* _THE TASK_: The answer is to be an exact copy of the lines below running from the line with "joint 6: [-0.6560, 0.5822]" down to the line with "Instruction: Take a", both ends included, and nothing more.

* _SUPPLIED DATA_:
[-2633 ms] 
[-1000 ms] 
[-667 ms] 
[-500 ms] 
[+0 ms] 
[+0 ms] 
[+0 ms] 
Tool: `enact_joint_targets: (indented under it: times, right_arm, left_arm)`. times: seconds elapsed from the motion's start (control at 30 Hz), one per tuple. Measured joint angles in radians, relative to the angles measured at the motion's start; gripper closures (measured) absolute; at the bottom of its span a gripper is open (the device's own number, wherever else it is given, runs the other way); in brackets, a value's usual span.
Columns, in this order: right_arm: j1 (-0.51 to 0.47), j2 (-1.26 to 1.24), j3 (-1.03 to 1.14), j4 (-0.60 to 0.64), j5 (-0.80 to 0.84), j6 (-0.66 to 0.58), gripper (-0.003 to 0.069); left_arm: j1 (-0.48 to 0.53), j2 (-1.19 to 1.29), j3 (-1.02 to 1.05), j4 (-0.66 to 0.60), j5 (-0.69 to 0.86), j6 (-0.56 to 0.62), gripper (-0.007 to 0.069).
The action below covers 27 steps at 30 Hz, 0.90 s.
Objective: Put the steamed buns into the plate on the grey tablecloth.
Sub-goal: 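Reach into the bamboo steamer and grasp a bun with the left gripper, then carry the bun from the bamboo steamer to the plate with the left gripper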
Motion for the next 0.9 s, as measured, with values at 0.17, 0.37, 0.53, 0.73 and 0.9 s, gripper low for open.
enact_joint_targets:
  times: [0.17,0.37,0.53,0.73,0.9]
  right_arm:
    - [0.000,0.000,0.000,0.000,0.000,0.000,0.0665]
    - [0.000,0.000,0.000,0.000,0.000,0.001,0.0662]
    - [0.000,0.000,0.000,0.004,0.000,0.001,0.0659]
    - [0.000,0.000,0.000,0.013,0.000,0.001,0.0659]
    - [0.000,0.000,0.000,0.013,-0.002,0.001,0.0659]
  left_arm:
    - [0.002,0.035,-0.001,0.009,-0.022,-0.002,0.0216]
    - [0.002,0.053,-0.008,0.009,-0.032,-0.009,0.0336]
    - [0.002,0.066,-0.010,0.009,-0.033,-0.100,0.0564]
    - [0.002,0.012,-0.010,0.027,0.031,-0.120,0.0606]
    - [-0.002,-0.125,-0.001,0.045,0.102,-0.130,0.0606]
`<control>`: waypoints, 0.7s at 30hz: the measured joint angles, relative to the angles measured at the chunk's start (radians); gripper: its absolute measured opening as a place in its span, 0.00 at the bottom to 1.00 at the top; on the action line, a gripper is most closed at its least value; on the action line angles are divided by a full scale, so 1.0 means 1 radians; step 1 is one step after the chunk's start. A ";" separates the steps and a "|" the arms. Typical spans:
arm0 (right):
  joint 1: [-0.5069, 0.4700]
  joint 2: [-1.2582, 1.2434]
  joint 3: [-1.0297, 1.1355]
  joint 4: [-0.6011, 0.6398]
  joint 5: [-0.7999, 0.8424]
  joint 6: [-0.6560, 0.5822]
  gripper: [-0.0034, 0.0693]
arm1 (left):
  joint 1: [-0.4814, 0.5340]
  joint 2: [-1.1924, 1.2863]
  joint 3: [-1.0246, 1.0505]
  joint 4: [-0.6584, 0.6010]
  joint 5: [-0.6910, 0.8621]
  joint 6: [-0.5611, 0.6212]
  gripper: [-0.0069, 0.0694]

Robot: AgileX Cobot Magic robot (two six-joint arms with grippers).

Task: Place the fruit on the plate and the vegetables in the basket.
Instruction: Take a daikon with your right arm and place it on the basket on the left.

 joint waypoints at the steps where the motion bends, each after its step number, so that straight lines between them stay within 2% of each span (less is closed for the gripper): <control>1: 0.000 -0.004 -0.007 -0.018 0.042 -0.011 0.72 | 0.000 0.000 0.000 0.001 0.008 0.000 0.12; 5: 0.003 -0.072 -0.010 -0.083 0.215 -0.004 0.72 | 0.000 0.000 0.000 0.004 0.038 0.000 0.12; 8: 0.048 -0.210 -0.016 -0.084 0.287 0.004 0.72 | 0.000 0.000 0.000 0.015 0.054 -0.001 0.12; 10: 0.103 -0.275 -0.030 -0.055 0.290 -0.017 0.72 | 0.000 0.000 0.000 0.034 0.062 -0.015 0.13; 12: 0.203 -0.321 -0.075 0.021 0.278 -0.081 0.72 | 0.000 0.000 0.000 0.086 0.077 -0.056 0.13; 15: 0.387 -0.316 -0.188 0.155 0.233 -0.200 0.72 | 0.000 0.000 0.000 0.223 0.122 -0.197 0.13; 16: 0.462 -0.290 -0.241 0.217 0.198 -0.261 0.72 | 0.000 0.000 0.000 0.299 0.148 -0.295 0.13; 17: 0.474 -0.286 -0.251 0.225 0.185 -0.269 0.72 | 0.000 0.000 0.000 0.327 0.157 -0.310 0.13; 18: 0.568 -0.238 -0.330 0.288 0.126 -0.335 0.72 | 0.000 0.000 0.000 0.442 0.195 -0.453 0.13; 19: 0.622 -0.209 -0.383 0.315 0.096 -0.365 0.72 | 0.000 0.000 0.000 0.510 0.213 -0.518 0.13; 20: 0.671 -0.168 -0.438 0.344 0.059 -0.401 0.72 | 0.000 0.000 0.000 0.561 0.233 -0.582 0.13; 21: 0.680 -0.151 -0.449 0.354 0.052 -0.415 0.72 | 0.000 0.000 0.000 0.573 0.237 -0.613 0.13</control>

* _RESPONSE_:
  joint 6: [-0.6560, 0.5822]
  gripper: [-0.0034, 0.0693]
arm1 (left):
  joint 1: [-0.4814, 0.5340]
  joint 2: [-1.1924, 1.2863]
  joint 3: [-1.0246, 1.0505]
  joint 4: [-0.6584, 0.6010]
  joint 5: [-0.6910, 0.8621]
  joint 6: [-0.5611, 0.6212]
  gripper: [-0.0069, 0.0694]

Robot: AgileX Cobot Magic robot (two six-joint arms with grippers).

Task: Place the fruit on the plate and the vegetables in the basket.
Instruction: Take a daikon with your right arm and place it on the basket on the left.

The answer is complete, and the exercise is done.